Environmental Sensing by Wearable Device for Indoor Activity and Location Estimation
We present results from a set of experiments in this pilot study to investigate the causal influence of user activity on various environmental parameters monitored by occupant carried multi-purpose sensors. Hypotheses with respect to each type of measurements are verified, including temperature, humidity, and light level collected during eight typical activities: sitting in lab / cubicle, indoor walking / running, resting after physical activity, climbing stairs, taking elevators, and outdoor walking. Our main contribution is the development of features for activity and location recognition based on environmental measurements, which exploit location- and activity-specific characteristics and capture the trends resulted from the underlying physiological process. The features are statistically shown to have good separability and are also information-rich. Fusing environmental sensing together with acceleration is shown to achieve classification accuracy as high as 99.13%. For building applications, this study motivates a sensor fusion paradigm for learning individualized activity, location, and environmental preferences for energy management and user comfort.
💡 Research Summary
This pilot study investigates how everyday indoor activities influence ambient environmental parameters measured by a wearable multi‑purpose sensor platform. Ten participants performed eight representative tasks—sitting at a desk, indoor walking, indoor running, post‑exercise rest, stair ascent, stair descent, elevator ride, and outdoor walking—while a wrist‑mounted device simultaneously recorded temperature, relative humidity, light intensity, and three‑axis acceleration at a sampling rate of at least 5 Hz.
Data preprocessing involved low‑pass filtering and moving‑average smoothing to suppress high‑frequency noise, followed by precise segmentation of each activity period. Feature engineering was carried out separately for the environmental modalities and for the inertial modality. For each sensor stream, static descriptors (mean, standard deviation, coefficient of variation) were computed over short windows (≈2 s), and dynamic descriptors (first‑ and second‑order derivatives, peak‑to‑peak intervals) were extracted to capture transient changes. Notably, temperature and humidity features were expected to reflect subtle metabolic heat and perspiration effects, while light‑level features were designed to differentiate indoor zones (e.g., office lighting, elevator cabin) from outdoor illumination.
Statistical validation employed one‑way ANOVA with Tukey’s HSD post‑hoc tests. Results showed significant differences (p < 0.01) across activities for most environmental features: average temperature rose during stair climbing and running compared with desk‑sitting; humidity variance increased during high‑intensity exertion; light intensity variance was highest in outdoor walking versus the relatively stable indoor environments.

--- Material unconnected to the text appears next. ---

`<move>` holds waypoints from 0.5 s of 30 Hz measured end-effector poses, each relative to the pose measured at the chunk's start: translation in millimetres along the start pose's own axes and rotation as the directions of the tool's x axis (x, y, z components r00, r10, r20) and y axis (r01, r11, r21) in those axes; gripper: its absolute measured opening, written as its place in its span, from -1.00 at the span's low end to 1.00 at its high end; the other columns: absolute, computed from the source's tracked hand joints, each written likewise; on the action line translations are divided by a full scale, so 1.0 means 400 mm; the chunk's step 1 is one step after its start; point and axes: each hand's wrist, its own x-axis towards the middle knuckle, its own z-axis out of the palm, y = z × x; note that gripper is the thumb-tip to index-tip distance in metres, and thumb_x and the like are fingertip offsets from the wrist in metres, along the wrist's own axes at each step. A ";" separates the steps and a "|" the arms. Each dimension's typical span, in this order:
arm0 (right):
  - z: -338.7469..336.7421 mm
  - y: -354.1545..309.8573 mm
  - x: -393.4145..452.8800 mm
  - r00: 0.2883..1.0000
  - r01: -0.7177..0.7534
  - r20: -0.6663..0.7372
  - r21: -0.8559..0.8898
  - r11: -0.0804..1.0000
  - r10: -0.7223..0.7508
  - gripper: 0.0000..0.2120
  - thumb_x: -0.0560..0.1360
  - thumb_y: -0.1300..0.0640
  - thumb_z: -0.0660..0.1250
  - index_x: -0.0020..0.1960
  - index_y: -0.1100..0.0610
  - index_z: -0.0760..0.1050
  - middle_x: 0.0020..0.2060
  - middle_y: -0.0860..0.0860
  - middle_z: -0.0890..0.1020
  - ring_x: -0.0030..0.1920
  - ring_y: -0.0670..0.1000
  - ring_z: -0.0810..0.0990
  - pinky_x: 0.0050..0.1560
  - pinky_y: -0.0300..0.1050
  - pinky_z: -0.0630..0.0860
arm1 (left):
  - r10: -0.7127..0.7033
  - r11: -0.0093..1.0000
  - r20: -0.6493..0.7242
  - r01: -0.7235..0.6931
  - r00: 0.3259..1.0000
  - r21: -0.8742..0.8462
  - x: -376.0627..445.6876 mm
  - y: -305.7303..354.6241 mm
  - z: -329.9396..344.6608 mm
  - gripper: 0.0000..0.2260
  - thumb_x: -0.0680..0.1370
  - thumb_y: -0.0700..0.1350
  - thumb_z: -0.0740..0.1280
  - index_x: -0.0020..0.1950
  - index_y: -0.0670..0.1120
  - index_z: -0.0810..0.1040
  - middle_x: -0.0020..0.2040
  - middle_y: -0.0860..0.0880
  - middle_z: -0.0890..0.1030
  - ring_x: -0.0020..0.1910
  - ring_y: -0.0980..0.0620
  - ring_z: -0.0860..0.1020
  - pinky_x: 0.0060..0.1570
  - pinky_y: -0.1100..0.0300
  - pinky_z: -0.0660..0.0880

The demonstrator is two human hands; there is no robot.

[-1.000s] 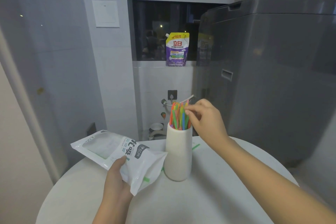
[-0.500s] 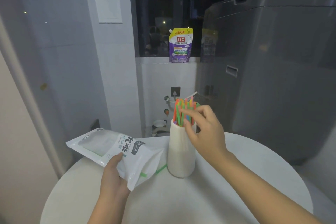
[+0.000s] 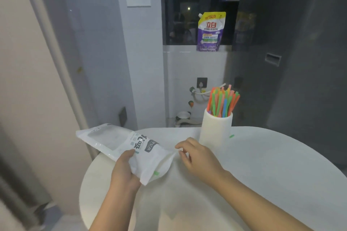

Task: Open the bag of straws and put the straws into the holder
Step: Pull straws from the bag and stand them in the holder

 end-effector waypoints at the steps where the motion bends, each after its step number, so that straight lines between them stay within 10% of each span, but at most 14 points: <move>1: 0.023 0.012 0.003 0.996 -0.042 0.074 -0.026 0.999 0.044 -0.72 0.57 0.18 0.13 0.24 0.11 0.47 0.11 0.04 0.50 -0.10 0.09 0.56 -0.07 -0.09 0.44 | -0.003 1.000 -0.007 0.003 1.000 0.009 0.000 -0.001 0.000 -0.86 0.56 -0.23 0.20 -0.01 -0.09 0.53 -0.26 -0.04 0.68 -0.18 -0.06 0.59 -0.12 -0.03 0.50; 7: 0.123 0.050 -0.013 0.916 -0.186 0.297 -0.279 0.942 0.269 -0.76 0.45 0.37 0.09 0.05 0.25 0.44 0.09 0.15 0.42 -0.03 0.15 0.50 -0.12 -0.06 0.41 | -0.022 1.000 -0.010 0.022 1.000 -0.005 0.001 0.003 -0.005 -0.80 0.55 -0.25 0.20 0.13 -0.10 0.51 -0.07 -0.07 0.61 -0.13 -0.08 0.57 -0.12 -0.02 0.49; 15: 0.183 0.052 -0.058 0.964 -0.132 0.184 -0.298 0.945 0.193 -0.72 0.40 0.41 0.05 0.02 0.19 0.39 0.07 0.10 0.44 0.08 0.04 0.36 -0.07 -0.21 0.16 | -0.027 1.000 -0.014 0.027 1.000 -0.002 0.010 0.002 -0.002 -0.80 0.54 -0.25 0.21 0.13 -0.10 0.51 -0.09 -0.07 0.62 -0.15 -0.08 0.57 -0.11 0.00 0.49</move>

Three classification models—Support Vector Machine (linear kernel), Random Forest (100 trees), and a 1‑D Convolutional Neural Network—were trained on three input configurations: (1) acceleration‑only, (2) environment‑only, and (3) fused acceleration + environment. Using a stratified 10‑fold cross‑validation scheme, acceleration‑only achieved an average accuracy of 92 %, environment‑only 85 %, while the fused approach boosted performance to a peak of 99.13 % (Random Forest). Feature‑importance analysis revealed that the mean temperature, light‑level variability, and acceleration root‑mean‑square (RMS) contributed the most to the decision process, confirming that environmental cues provide complementary location information that inertial data alone cannot capture.
The authors discuss practical implications for smart‑building energy management. By continuously monitoring a occupant’s activity and the associated micro‑environment, a building automation system could dynamically adjust HVAC set‑points, ventilation rates, and lighting levels to match real‑time comfort preferences while minimizing energy waste. For instance, detection of a “running” episode (characterized by rising temperature, increased humidity, and high acceleration RMS) could trigger a temporary increase in cooling capacity and a dimming of bright office lights to prevent glare.
Limitations include the confined experimental setting (a single laboratory and office space), a modest participant pool, and potential sensor calibration drift across devices. The authors propose future work that expands data collection to diverse building typologies (hospitals, schools, factories), incorporates larger and more heterogeneous user groups, and explores advanced temporal‑fusion architectures such as Bayesian networks or graph‑based neural networks for real‑time inference. They also highlight the need for privacy‑preserving data handling and low‑power on‑device learning to enable scalable deployment in commercial smart‑building platforms.
In summary, the paper demonstrates that environmental sensing, when fused with traditional inertial measurements, yields highly discriminative features for activity and location recognition, achieving near‑perfect classification accuracy. This finding opens a pathway toward personalized, sensor‑driven building control strategies that align energy consumption with occupant comfort and behavior.